▶ WORK INSTRUCTION: From the first line to the last, restate the material word for word, omitting pictures.

▶ COLLECTED MATERIAL:
= Beginning of Section =

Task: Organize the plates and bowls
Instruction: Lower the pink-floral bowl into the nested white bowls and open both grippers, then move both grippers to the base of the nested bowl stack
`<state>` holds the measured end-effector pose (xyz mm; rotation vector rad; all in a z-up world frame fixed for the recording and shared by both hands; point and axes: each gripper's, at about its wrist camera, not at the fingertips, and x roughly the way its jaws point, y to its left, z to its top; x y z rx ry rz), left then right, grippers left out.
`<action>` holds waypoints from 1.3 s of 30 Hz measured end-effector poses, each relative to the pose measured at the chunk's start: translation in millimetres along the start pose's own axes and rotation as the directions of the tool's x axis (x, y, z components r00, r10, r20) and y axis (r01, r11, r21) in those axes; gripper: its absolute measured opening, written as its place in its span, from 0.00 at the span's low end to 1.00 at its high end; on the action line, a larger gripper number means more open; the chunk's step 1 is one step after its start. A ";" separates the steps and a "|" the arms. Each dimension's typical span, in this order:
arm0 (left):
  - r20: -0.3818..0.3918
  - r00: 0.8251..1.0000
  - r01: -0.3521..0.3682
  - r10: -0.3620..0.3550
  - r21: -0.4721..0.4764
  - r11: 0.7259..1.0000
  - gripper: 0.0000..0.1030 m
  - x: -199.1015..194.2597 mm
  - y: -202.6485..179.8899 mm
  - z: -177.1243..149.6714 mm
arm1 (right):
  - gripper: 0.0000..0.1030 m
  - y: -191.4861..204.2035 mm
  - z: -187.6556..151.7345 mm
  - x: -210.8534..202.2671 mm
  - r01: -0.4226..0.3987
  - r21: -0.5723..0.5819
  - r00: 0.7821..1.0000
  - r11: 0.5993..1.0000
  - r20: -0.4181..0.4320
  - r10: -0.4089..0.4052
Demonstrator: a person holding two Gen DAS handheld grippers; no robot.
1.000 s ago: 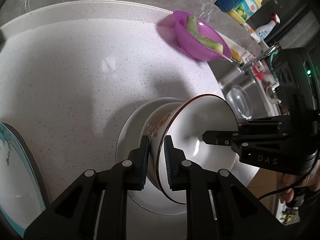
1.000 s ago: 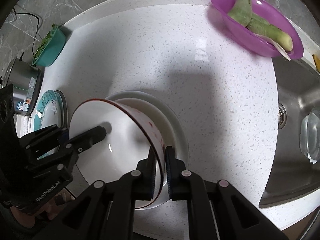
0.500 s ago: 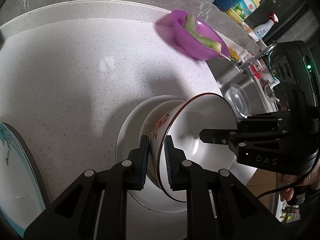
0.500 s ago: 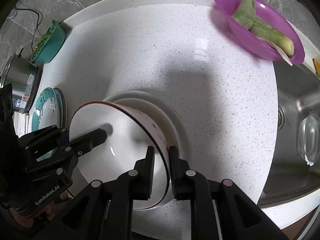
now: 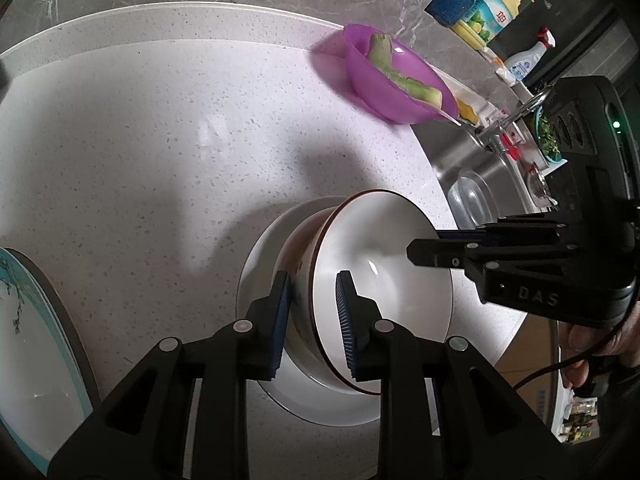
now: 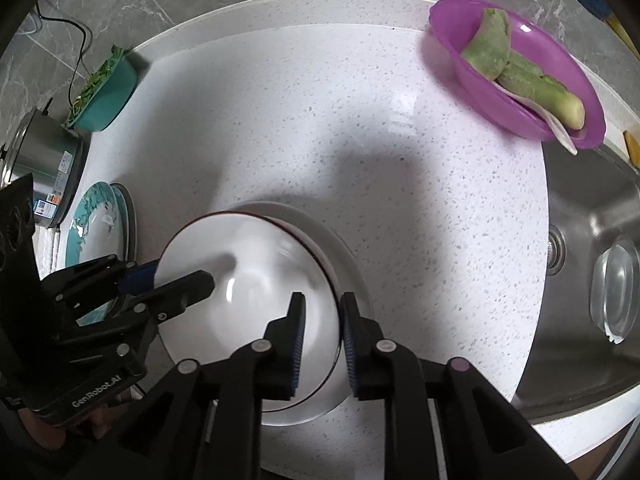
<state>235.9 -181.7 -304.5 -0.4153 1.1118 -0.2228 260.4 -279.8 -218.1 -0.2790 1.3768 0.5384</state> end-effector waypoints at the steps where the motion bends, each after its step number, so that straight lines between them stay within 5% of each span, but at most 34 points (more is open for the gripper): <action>1: 0.002 1.000 0.005 -0.005 -0.002 1.000 0.26 -1.0 0.1 -0.3 | 0.10 -0.4 0.4 -0.3 0.005 -0.007 1.000 1.000 0.001 -0.005; 8: 0.011 0.998 0.056 -0.057 0.025 0.998 0.59 -9.1 -7.5 -2.4 | 0.08 1.3 0.2 -2.5 0.004 -0.031 1.000 1.000 0.005 -0.003; 13: 0.016 0.998 0.055 -0.055 0.015 0.998 0.70 -11.9 -5.3 -2.6 | 0.08 6.0 -14.0 1.9 0.002 -0.037 1.000 0.999 0.004 -0.002; 25: 0.048 0.999 0.015 -0.016 0.010 1.000 0.71 -26.8 1.9 -1.2 | 0.07 -0.1 -11.1 2.3 -0.040 -0.004 0.999 0.999 0.016 0.040; 27: 0.054 0.999 0.000 0.000 -0.005 1.000 0.71 -35.4 8.9 -1.8 | 0.24 -4.3 -11.4 -6.1 -0.055 0.011 0.998 0.998 0.040 0.055; 29: 0.055 0.998 -0.021 0.022 -0.014 1.000 0.71 -45.2 16.5 -4.3 | 0.68 -13.4 -15.0 -21.6 -0.112 0.043 0.989 0.993 0.100 0.108; 32: 0.036 0.998 -0.052 0.052 -0.011 0.999 0.80 -56.4 25.6 -11.7 | 1.00 -30.3 -24.1 -40.6 -0.168 0.071 0.972 0.983 0.179 0.153; 35: 0.026 0.997 -0.074 0.074 -0.017 0.997 0.99 -65.6 32.8 -20.2 | 1.00 -47.8 -35.4 -46.5 -0.167 0.082 0.967 0.982 0.206 0.148; 39: 0.031 0.994 -0.108 0.108 -0.024 0.994 1.00 -71.2 36.2 -25.5 | 1.00 -73.3 -47.2 -40.1 -0.161 0.131 0.970 0.978 0.207 0.132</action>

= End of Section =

▶ RESULT OF THIS TASK:
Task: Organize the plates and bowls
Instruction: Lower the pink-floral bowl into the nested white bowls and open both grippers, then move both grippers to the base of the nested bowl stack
`<state>` holds the measured end-effector pose (xyz mm; rotation vector rad; all in a z-up world frame fixed for the recording and shared by both hands; point and axes: each gripper's, at about its wrist camera, not at the fingertips, and x roughly the way its jaws point, y to its left, z to its top; x y z rx ry rz), left then right, grippers left out.
`<action>` holds waypoints from 1.3 s of 30 Hz measured end-effector poses, each relative to the pose measured at the chunk's start: translation in millimetres along the start pose's own axes and rotation as the directions of the tool's x axis (x, y, z components r00, r10, r20) and y axis (r01, r11, r21) in those axes; gripper: its absolute measured opening, written as its place in its span, from 0.00 at the span's low end to 1.00 at its high end; on the action line, a larger gripper number means more open; the chunk's step 1 is one step after its start. A ";" separates the steps and a "|" the arms. Each dimension's typical span, in this order:
arm0 (left):
  - r20: -0.3818..0.3918
  - r00: 0.8251..1.0000
  - r01: -0.3521..0.3682
  - r10: -0.3620..0.3550
  - r21: -0.4721..0.4764
  - r11: 0.7259..1.0000
  - gripper: 0.0000..0.1030 m
  - x: -199.1015..194.2597 mm
  - y: -202.6485..179.8899 mm
  - z: -177.1243..149.6714 mm
arm1 (right):
  - gripper: 0.0000..0.1030 m
  - y: -191.4861..204.2035 mm
  - z: -187.6556..151.7345 mm
  - x: -210.8534..202.2671 mm
  - r01: -0.4226..0.3987
  - r21: -0.5723..0.5819
  - r00: 0.7821..1.0000
  - r11: 0.5993..1.0000
  - r20: -0.4181..0.4320
  - r10: -0.4089..0.4052
Demonstrator: a person holding two Gen DAS handheld grippers; no robot.
1.000 s ago: 
1.000 s ago: 
0.500 s ago: 
0.500 s ago: 
now: 
now: 
<state>235.9 -181.7 -304.5 -0.4153 1.1118 -0.2228 260.4 -279.8 -218.1 -0.2790 1.3768 0.5384</state> end-effector waypoints at the steps where the motion bends, each after its step number, so that straight lines between them stay within 5% of each span, but at most 34 points (more is open for the gripper): <action>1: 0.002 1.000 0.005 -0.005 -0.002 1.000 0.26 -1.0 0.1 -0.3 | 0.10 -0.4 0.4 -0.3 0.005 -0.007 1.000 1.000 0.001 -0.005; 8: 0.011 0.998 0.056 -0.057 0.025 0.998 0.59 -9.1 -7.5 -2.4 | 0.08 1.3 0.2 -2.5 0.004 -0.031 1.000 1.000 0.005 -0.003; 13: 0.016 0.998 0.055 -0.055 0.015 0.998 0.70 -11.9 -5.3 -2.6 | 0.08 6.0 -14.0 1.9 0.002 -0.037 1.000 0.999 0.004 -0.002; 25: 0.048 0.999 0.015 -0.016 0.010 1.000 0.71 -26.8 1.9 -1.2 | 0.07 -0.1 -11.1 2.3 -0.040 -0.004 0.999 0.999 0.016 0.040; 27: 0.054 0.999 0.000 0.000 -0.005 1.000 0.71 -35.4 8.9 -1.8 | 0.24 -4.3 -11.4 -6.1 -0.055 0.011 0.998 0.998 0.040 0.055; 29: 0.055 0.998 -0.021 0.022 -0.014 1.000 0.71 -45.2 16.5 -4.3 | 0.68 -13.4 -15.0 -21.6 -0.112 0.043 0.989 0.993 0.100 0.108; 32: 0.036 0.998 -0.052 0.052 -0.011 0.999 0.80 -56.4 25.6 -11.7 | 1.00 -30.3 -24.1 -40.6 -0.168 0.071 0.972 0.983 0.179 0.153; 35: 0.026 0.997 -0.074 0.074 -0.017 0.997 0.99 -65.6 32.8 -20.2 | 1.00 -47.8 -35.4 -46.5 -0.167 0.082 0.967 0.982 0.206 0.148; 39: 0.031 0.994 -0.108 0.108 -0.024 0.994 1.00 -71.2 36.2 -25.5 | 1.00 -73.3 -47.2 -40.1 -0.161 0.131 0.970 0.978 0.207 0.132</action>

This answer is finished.